**About this exercise**
Please give all of the data again, character for character, and drop the pictures.
[Stored data — start]
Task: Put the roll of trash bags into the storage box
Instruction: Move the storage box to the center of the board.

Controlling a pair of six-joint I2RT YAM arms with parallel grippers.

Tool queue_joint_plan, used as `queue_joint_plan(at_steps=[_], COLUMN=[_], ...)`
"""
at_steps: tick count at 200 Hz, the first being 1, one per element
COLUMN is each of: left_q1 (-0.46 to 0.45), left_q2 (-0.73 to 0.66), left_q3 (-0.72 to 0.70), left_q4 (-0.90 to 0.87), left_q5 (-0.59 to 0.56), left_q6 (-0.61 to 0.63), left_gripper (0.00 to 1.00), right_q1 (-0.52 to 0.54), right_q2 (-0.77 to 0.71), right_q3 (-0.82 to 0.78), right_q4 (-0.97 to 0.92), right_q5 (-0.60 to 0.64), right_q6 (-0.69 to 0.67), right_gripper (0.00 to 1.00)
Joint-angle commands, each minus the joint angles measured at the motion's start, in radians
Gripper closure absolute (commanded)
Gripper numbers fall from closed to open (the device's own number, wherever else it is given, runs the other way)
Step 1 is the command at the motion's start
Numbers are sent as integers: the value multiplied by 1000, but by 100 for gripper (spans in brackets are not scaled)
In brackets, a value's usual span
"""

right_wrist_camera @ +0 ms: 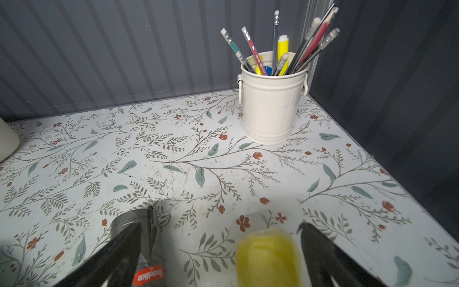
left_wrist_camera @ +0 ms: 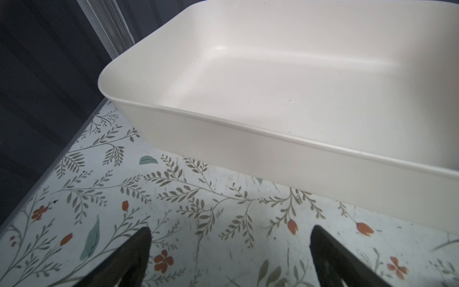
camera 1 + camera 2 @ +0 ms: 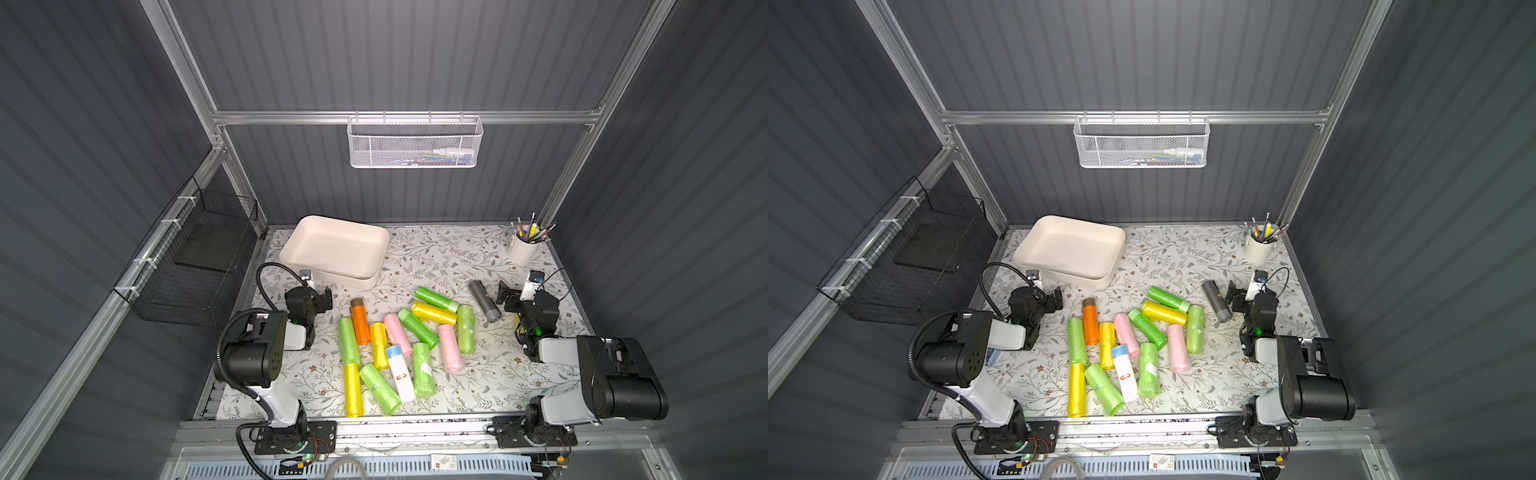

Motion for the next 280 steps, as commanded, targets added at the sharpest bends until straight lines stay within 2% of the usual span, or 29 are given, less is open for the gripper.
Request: queue_joint_plan(at_steps=[1, 44, 58, 71, 82, 102, 121, 135, 159, 170, 179, 197, 228, 253, 280], left_q1=[-3, -6, -15, -22, -34, -80, -150, -183, -220, -222, -225, -226, -231, -243, -294], left_q2=[5, -3, -60, -93, -84, -87, -135, -187, -255, -272, -274, -245, -161, -104, -24], left_q3=[1, -7, 31, 131, 177, 190, 203, 193, 223, 245, 274, 374, 564, 669, 783], left_q4=[1, 16, -112, -347, -410, -429, -478, -488, -578, -616, -657, -789, -983, -1058, -1147], left_q5=[-7, -13, 47, 38, -17, -107, -215, -190, -184, -162, -159, -161, -85, -5, 53], left_q6=[-14, -4, 30, 12, -1, 3, -9, -46, -155, -189, -215, -287, -365, -366, -332], left_gripper=[0, 0, 0, 0, 0, 0, 0, 0, 0, 0, 0, 0, 0, 0, 0], right_q1=[-6, -4, 3, 10, 15, 21, 22, 26, 26, 26, 27, 37, 78, 96, 101], right_q2=[3, 0, -2, -33, -104, -230, -299, -329, -377, -398, -414, -416, -390, -350, -316], right_q3=[10, 11, 6, -4, 5, 69, 127, 167, 206, 224, 252, 298, 359, 424, 478], right_q4=[5, 1, 11, 11, -74, -287, -431, -521, -631, -693, -763, -828, -922, -1020, -1094], right_q5=[-8, -5, 44, 132, 160, 142, 121, 94, 231, 248, 200, 4, -33, -33, -97], right_q6=[1, -2, 7, 31, 35, 24, 104, 131, 278, 366, 425, 403, 442, 480, 443], right_gripper=[1, 1, 1, 1, 1, 1, 1, 1, 1, 1, 1, 1, 1, 1, 1])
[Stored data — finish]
**Solution**
Task: Put the roll of trash bags into the storage box
Instruction: Move the storage box to the center of the board.

Controlling a pair of six-joint I2RT YAM arms with parallel grippers.

Tool queue_joint_plan, used as `queue_joint_plan(at_steps=[_], COLUMN=[_], ...)`
"""
at_steps: tick count at 200 Hz, the first being 1, one per element
COLUMN is each of: left_q1 (-0.46 to 0.45), left_q2 (-0.73 to 0.66), left_q3 (-0.72 to 0.70), left_q4 (-0.90 to 0.87), left_q5 (-0.59 to 0.56), left_q6 (-0.61 to 0.63), left_gripper (0.00 to 1.00), right_q1 (-0.52 to 0.54), right_q2 (-0.77 to 0.71), right_q3 (-0.82 to 0.78), right_q4 (-0.97 to 0.92), right_q5 (-0.60 to 0.64), right_q6 (-0.69 to 0.67), right_gripper (0.00 to 1.00)
Joint-angle commands, each minus the joint angles measured at the motion's start, in radians
Gripper closure absolute (commanded)
Gripper numbers fall from closed to open (the device's own number, wherever else it is given, runs the other way)
Step 1 is the command at the motion's start
Numbers are sent as integers: the value multiplied by 1000, but by 100 for gripper (spans in brackets are not scaled)
In brackets, a value's usual span
"""

right_wrist_camera @ +0 ms: 
left_wrist_camera @ +0 ms: 
camera 1 + camera 2 @ +0 ms: 

Motion for the next 280 steps, as commanded, targets added at the sharpest bends until straight lines stay within 2% of the usual span, or 29 are given, less is open for the gripper.
Request: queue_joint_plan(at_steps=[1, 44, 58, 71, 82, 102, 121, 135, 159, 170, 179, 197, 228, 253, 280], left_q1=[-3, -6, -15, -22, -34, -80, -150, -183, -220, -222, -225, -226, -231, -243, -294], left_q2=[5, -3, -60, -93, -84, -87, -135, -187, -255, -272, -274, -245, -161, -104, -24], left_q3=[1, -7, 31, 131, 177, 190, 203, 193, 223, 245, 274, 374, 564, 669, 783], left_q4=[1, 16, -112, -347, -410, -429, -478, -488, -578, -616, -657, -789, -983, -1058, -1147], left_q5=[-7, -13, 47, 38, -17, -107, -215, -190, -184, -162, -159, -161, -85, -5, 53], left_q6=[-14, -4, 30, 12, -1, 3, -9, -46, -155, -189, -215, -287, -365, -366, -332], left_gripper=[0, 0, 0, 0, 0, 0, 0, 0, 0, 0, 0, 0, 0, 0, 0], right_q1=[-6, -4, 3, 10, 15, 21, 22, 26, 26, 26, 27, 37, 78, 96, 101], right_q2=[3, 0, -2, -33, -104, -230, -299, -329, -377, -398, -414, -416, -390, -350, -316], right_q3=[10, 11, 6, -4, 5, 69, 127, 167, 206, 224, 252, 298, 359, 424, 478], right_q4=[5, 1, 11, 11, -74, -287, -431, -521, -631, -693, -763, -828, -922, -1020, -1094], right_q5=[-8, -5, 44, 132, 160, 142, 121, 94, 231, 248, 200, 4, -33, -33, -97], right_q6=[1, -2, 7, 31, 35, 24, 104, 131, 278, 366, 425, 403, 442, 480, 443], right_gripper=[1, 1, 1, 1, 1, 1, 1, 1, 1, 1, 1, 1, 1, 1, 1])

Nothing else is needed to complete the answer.